=== INFORMATION GIVEN ===
━━━━━━━━━━━━━━━━
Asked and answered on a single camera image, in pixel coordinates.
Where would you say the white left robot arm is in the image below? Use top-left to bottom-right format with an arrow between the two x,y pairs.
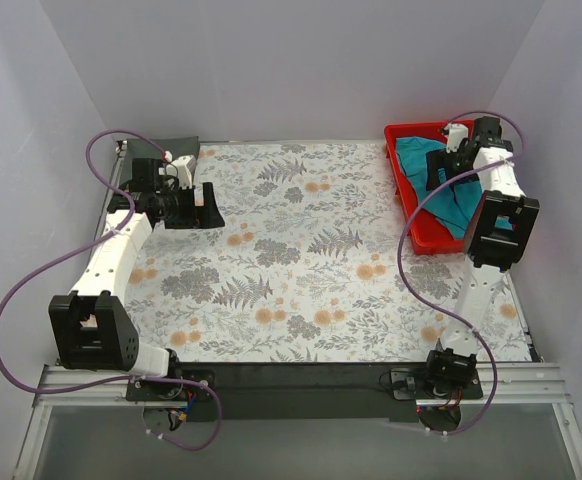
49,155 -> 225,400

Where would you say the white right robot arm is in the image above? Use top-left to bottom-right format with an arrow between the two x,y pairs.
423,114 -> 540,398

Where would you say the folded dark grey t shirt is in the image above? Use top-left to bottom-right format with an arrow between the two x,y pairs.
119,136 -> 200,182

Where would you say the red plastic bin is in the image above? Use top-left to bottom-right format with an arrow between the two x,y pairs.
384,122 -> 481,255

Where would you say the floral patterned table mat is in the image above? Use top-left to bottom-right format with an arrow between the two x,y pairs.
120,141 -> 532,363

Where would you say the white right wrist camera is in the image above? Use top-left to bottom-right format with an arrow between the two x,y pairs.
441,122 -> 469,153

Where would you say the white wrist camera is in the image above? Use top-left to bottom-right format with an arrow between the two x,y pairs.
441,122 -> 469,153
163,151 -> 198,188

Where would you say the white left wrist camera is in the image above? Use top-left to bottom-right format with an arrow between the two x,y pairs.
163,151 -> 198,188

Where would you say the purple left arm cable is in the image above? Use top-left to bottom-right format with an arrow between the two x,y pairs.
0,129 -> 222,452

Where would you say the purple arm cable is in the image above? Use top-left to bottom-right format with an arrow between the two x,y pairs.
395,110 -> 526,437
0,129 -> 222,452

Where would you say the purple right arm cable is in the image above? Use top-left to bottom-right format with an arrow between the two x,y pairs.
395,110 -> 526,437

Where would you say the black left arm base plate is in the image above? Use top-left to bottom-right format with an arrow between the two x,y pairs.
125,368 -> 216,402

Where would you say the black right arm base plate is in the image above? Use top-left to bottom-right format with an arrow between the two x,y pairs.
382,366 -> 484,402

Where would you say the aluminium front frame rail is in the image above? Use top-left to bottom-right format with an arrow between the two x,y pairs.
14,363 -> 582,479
━━━━━━━━━━━━━━━━
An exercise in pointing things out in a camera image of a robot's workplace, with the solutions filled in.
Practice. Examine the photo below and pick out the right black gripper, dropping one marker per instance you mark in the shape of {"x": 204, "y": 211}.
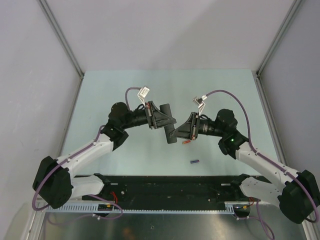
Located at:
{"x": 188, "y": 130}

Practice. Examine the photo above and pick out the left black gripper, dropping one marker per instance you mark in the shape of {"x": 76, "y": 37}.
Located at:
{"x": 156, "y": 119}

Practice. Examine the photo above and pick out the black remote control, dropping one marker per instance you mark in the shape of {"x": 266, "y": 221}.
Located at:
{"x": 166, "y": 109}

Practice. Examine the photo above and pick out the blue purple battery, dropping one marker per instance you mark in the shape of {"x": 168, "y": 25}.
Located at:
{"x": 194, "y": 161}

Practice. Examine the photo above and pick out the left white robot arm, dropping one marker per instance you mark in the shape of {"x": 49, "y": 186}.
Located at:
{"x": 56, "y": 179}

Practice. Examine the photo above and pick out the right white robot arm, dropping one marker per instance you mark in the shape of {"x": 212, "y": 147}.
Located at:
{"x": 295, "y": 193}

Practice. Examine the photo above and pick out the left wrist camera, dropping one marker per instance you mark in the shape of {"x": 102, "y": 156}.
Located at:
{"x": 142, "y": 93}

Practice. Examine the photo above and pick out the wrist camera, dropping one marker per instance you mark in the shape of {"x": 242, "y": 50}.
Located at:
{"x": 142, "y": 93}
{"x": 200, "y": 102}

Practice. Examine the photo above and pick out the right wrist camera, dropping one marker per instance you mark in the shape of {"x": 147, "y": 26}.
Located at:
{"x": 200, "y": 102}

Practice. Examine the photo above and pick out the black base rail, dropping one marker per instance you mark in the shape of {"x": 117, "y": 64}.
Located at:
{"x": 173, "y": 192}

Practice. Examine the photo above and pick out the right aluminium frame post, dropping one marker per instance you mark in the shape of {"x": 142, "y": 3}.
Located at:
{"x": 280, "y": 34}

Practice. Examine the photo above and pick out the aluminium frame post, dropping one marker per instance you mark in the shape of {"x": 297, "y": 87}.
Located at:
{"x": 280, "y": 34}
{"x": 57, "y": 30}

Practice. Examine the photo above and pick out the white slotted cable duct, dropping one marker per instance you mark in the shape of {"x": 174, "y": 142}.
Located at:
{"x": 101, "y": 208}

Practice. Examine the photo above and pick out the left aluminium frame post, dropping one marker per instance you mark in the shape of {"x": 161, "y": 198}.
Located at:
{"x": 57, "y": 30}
━━━━━━━━━━━━━━━━
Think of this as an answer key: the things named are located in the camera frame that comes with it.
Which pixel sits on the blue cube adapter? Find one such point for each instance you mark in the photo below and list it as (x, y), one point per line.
━━━━━━━━━━━━━━━━
=== TASK STATEMENT ===
Copy range, inclusive: the line holding "Think of this" to the line holding "Which pixel sits". Reproduce exactly those lines of the records above and no others.

=== SOLUTION TO THE PROBLEM ===
Think of this as an answer key: the things named are located in the camera frame that comes with it.
Which pixel sits on the blue cube adapter? Find one such point for each instance you mark in the photo below and list it as (x, y), one point per line.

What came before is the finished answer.